Nonetheless, despite the advantages, a glaring problem with this approach is that it is
conflated with the very processes it is attempting to predict. That is, in the case of assessing the
ability to generate predictive inferences, in order to assess what might follow a passage, the
student must understand the passage as well as the text describing what might follow (and
engage in intertextual processing of the two pieces of information). In order to assess a summary,
the student must be able to comprehend both the passage and all of the summaries and be
capable of comparing the summaries. In sum, the reading and comprehension processes
involved in answering the questions are far too intertwined with the processes involved in the
comprehension of the passage to extricate a student’s metacognitive abilities.
This conclusion was supported by the results of their study. To assess the reliability and
validity of the strategy measure, Cromley and Azevedo (this issue) conducted three separate
studies including 1097 high school and college students. The specific measures differed
somewhat across the studies, but the constructs assessed were more or less constant. Across the
three studies, they found that the strategy use measure accounted for little unique variance.
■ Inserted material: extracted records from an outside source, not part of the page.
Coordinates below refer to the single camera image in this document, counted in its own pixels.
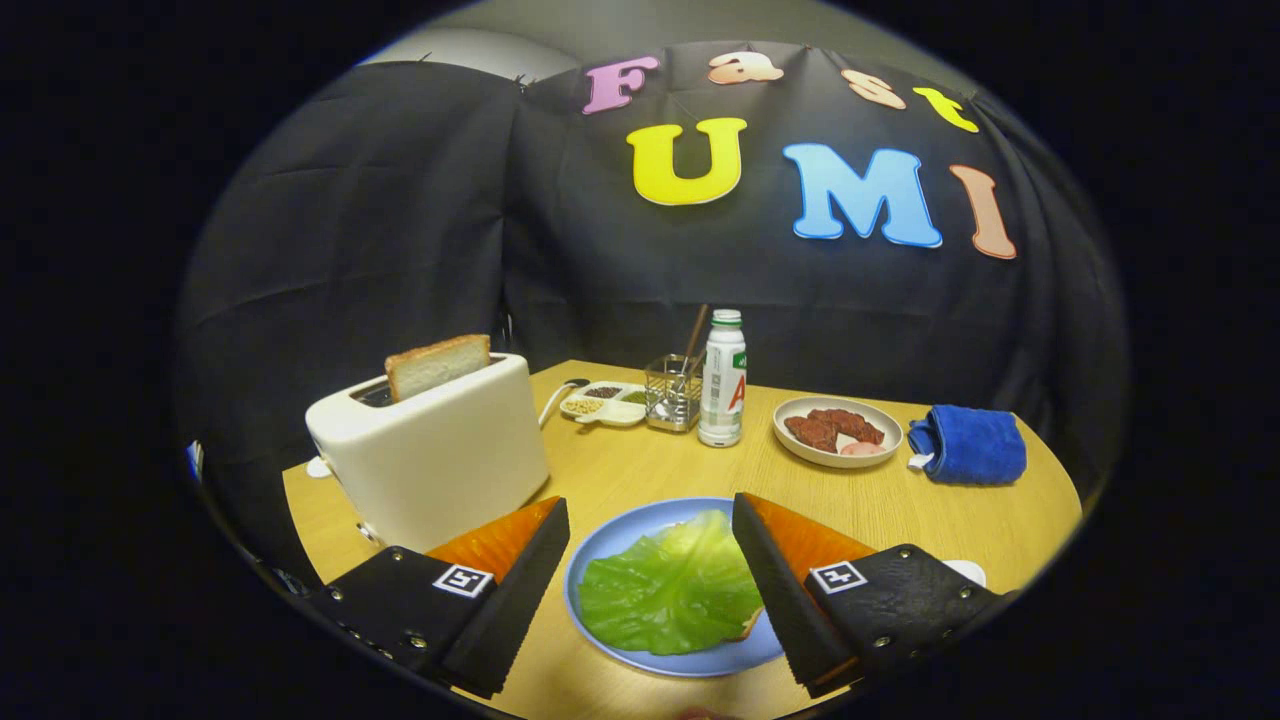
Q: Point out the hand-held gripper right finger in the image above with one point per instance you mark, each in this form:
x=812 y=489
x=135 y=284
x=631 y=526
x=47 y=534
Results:
x=775 y=590

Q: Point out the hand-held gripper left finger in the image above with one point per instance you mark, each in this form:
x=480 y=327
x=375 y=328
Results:
x=515 y=600

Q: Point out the green lettuce leaf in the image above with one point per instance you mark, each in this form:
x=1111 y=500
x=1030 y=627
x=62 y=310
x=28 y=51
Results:
x=670 y=590

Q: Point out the toasted bread slice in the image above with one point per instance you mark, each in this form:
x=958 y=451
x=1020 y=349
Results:
x=435 y=368

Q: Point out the bread slice under lettuce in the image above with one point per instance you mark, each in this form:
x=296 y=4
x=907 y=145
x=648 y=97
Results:
x=749 y=627

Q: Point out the blue plate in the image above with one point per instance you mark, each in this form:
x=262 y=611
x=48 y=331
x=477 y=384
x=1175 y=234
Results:
x=620 y=530

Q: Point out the beige round plate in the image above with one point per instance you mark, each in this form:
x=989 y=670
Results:
x=800 y=450

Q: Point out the white toaster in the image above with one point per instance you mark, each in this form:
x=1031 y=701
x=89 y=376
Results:
x=440 y=470

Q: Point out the brown meat slice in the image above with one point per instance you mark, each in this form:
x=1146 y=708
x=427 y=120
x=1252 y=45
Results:
x=855 y=425
x=812 y=432

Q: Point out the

While it correlated with the other measures and the target comprehension measure, it added little
in explaining performance. Indeed, Cromley and Azevedo found that across all three studies, the
effects of each separate variable overlapped with the effects of the other variables, each offering
little unique variance. These results support the conclusion that the strategy measure primarily
assessed comprehension rather than a separable construct associated with strategy use. Notably,
the lack of unique variance among all of the measures may be at least partially due to task
specific performance given that multiple-choice was the response format common to all of the
measures. On the plus side, the measure may provide a viable measure of a student’s ability to
understand text deeply rather than superficially, while at the same time using a multiple-choice
format (which facilitates scoring).
In sum, while Cromley and Azevedo (this issue) addressed both of the principle issues
facing the measurement of metacomprehension and deep strategies, a third concern was
introduced, that of successfully separating the use of the strategies from other processes involved
in reading and comprehension. While some may argue that comprehension and strategy use (or
metacognition) are one and the same, most theories assume that they are separable constructs.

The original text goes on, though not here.